At North Shore Long Island Jewish Health System in New Hyde Park, NY, reticulocyte counts are done on an ABX Pentra, says Teddie Owen, MT, supervisor of the Faculty Practice Laboratory. The instrument breaks down the count by hematocrit and by stages of maturity according to DNA content. Owen says that the laboratory reports out the CBC, then goes into another program to do the reticulocyte count, since "we can’t run reticulocytes at the same time as the CBC."

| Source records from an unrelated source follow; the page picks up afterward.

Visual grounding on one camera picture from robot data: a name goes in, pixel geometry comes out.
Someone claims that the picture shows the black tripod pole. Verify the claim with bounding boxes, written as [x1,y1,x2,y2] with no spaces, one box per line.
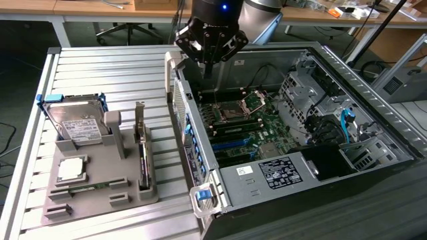
[346,0,410,67]

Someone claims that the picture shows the perforated metal disk bay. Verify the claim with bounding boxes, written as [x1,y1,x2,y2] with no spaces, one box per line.
[278,59,355,118]

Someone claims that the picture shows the metal socket cover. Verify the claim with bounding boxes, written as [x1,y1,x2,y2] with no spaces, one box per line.
[240,89,271,112]

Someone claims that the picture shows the wooden desk with white legs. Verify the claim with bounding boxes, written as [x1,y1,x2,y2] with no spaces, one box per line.
[0,0,194,48]

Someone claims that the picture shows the black installed RAM stick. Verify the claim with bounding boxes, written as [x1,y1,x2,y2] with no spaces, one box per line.
[210,119,267,138]

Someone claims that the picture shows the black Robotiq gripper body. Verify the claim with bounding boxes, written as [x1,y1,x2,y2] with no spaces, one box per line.
[188,0,247,51]

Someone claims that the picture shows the open black PC case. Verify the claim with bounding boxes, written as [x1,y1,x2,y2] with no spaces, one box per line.
[164,41,427,240]

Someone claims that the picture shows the black expansion slot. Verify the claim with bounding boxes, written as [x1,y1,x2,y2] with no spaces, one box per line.
[215,151,255,166]

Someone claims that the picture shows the black white desk gadget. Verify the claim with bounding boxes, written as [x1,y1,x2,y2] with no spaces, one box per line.
[329,6,358,19]

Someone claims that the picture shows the black graphics card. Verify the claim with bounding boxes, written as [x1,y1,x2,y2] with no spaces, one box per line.
[134,101,155,191]

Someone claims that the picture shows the black office chair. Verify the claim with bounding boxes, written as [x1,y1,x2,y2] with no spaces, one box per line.
[95,21,164,46]

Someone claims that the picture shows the brown cardboard box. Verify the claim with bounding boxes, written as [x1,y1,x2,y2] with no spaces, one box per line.
[132,0,188,11]

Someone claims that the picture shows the wooden desk with side panel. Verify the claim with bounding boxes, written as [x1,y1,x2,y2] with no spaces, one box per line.
[279,0,427,66]

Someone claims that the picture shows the grey power supply unit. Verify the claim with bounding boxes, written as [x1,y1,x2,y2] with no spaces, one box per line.
[218,152,323,208]

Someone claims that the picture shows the silver metal drive bracket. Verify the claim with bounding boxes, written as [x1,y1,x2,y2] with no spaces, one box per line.
[338,137,407,171]

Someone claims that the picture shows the grey metal cabinet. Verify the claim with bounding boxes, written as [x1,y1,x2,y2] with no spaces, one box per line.
[371,33,427,105]

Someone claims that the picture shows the silver hard disk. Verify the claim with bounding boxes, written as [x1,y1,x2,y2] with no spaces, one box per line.
[46,99,114,147]

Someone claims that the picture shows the green RAM stick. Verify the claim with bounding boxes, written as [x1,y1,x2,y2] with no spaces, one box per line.
[50,181,114,195]

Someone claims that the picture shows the small white box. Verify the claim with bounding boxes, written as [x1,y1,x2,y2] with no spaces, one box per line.
[353,8,381,20]

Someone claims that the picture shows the blue disk wire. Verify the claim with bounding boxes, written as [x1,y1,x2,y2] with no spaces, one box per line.
[341,106,357,145]

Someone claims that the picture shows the green motherboard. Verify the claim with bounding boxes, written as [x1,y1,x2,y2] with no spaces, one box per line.
[196,96,302,168]

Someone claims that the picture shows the black wire bundle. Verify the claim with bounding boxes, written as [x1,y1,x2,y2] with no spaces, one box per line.
[305,114,345,146]

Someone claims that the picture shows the blue expansion slot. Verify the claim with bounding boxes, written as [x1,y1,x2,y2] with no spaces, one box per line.
[211,138,248,151]

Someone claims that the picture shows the silver CPU chip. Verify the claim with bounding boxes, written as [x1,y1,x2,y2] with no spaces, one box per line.
[56,158,87,182]

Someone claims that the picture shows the black monitor stand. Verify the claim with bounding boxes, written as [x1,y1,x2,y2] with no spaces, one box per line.
[366,0,390,13]

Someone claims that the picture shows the grey parts rack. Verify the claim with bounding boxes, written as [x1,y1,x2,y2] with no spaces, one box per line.
[40,109,160,227]

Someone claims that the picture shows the grey chipset heatsink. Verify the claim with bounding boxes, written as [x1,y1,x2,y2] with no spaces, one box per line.
[259,143,285,157]

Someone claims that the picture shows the blue disk caddy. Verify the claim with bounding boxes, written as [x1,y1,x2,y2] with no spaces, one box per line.
[35,92,110,121]

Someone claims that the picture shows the thin metal locking lever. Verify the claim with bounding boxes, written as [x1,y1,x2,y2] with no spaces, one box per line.
[211,84,222,108]

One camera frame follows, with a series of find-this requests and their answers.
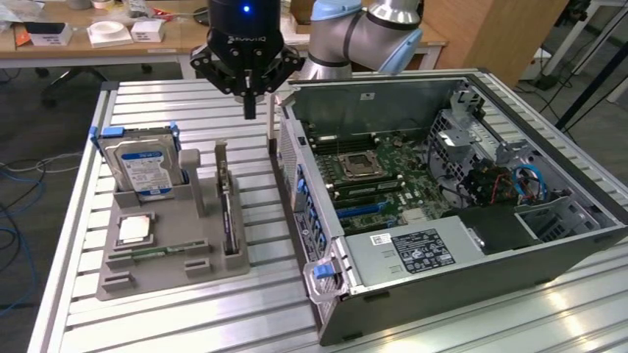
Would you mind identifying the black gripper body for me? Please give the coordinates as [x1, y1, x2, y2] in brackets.
[203, 0, 287, 104]

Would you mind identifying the black graphics card metal bracket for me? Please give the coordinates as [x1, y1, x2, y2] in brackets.
[213, 139, 243, 258]

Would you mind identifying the white paper booklet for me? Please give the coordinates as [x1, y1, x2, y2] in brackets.
[285, 18, 310, 46]

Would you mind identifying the brown cardboard box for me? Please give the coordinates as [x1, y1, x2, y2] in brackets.
[291, 0, 315, 26]

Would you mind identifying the small white box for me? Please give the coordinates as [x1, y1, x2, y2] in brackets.
[129, 20, 166, 43]

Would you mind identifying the black RAM slot row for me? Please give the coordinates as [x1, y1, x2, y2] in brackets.
[310, 132, 377, 154]
[329, 179, 406, 202]

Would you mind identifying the black office chair base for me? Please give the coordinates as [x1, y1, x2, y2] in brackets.
[35, 64, 153, 108]

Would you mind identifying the metal CPU socket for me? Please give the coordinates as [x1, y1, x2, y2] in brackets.
[337, 150, 381, 181]

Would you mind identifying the hard disk in blue caddy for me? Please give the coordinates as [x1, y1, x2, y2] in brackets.
[89, 121, 190, 202]

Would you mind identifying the green motherboard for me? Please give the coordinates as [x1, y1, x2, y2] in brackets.
[301, 123, 457, 236]

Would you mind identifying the white box black lid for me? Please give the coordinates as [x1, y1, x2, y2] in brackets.
[23, 21, 73, 47]

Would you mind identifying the blue expansion slot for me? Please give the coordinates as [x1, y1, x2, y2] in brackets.
[335, 201, 387, 218]

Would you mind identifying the orange card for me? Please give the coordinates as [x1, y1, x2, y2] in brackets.
[13, 22, 31, 48]

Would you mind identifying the grey plastic parts rack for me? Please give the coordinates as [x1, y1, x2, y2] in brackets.
[94, 149, 251, 302]

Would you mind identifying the perforated metal disk cage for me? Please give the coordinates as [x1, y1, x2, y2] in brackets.
[425, 108, 494, 185]

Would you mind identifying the clear plastic bag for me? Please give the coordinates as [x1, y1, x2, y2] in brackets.
[0, 0, 47, 32]

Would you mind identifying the silver CPU chip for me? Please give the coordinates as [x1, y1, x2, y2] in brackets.
[118, 215, 151, 242]

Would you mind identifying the silver chipset heatsink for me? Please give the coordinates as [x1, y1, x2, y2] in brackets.
[399, 208, 430, 226]

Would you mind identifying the brown wooden cabinet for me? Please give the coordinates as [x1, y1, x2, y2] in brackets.
[425, 0, 570, 89]

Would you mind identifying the green RAM stick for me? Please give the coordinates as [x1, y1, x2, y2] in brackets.
[107, 242, 202, 260]

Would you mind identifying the grey power supply unit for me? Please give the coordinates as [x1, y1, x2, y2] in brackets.
[343, 215, 486, 290]

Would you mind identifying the black slanted stand pole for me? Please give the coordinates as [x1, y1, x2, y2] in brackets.
[554, 3, 628, 130]

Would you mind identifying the open black PC case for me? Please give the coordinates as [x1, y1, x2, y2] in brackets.
[265, 67, 628, 347]

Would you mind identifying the grey metal disk bay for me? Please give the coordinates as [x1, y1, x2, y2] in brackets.
[513, 196, 617, 244]

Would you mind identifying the wooden desk white frame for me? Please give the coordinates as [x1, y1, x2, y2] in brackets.
[0, 0, 447, 80]

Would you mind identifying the blue data wire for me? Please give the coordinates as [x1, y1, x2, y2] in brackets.
[509, 164, 549, 204]

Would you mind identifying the blue floor cable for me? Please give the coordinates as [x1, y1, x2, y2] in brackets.
[0, 165, 41, 318]

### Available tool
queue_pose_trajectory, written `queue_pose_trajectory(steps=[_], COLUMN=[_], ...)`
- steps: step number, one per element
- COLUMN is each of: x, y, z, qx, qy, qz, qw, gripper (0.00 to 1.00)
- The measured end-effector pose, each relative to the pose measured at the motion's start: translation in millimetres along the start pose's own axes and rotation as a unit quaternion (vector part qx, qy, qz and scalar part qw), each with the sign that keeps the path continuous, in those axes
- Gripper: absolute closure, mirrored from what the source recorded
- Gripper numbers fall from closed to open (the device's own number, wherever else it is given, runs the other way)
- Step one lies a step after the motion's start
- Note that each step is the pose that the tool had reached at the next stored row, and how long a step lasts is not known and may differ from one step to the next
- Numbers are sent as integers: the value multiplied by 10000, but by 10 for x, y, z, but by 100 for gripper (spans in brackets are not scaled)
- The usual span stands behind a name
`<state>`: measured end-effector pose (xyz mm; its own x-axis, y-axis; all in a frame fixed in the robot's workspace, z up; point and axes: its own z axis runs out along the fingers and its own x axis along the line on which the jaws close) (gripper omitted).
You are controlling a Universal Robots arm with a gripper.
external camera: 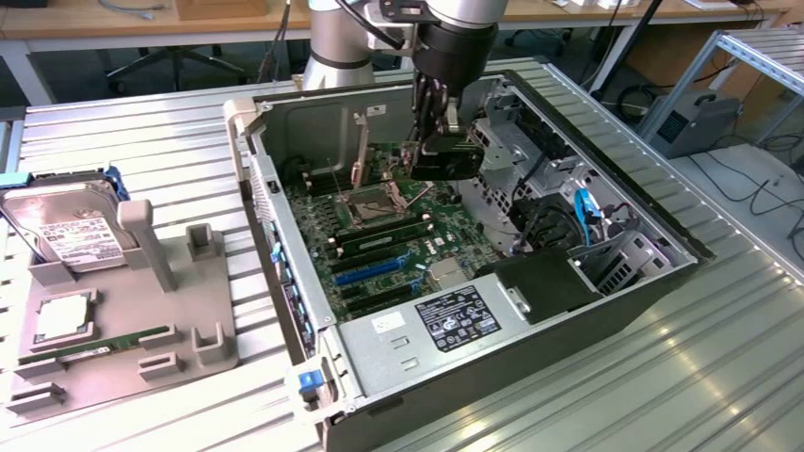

Platelet counting has followed the same pattern as reticulocytes: initial impedance methods, then improved accuracy and precision with optical counting in the newest analyzers. Precision at the low end of platelet counts is particularly important, Dr. Kroft says. "Low-end accuracy allows us to make more informed decisions about when to transfuse platelets," he says, citing "a significant literature" proving that optical platelet counts are typically more accurate in the low range.

University College London Hospital uses a threshold for platelet transfusion of 10 (10,000/µL or 10x109/L). "Our worry with the impedance method is not knowing when the platelet count is really 10," Briggs says. As with reticulocytes, the impedance method might count RBC fragments or WBC microparticles as platelets, giving a count of 20 when it is really 10. Equally problematic, since platelets are measured by size, is that large platelets get excluded, leading to a falsely low count.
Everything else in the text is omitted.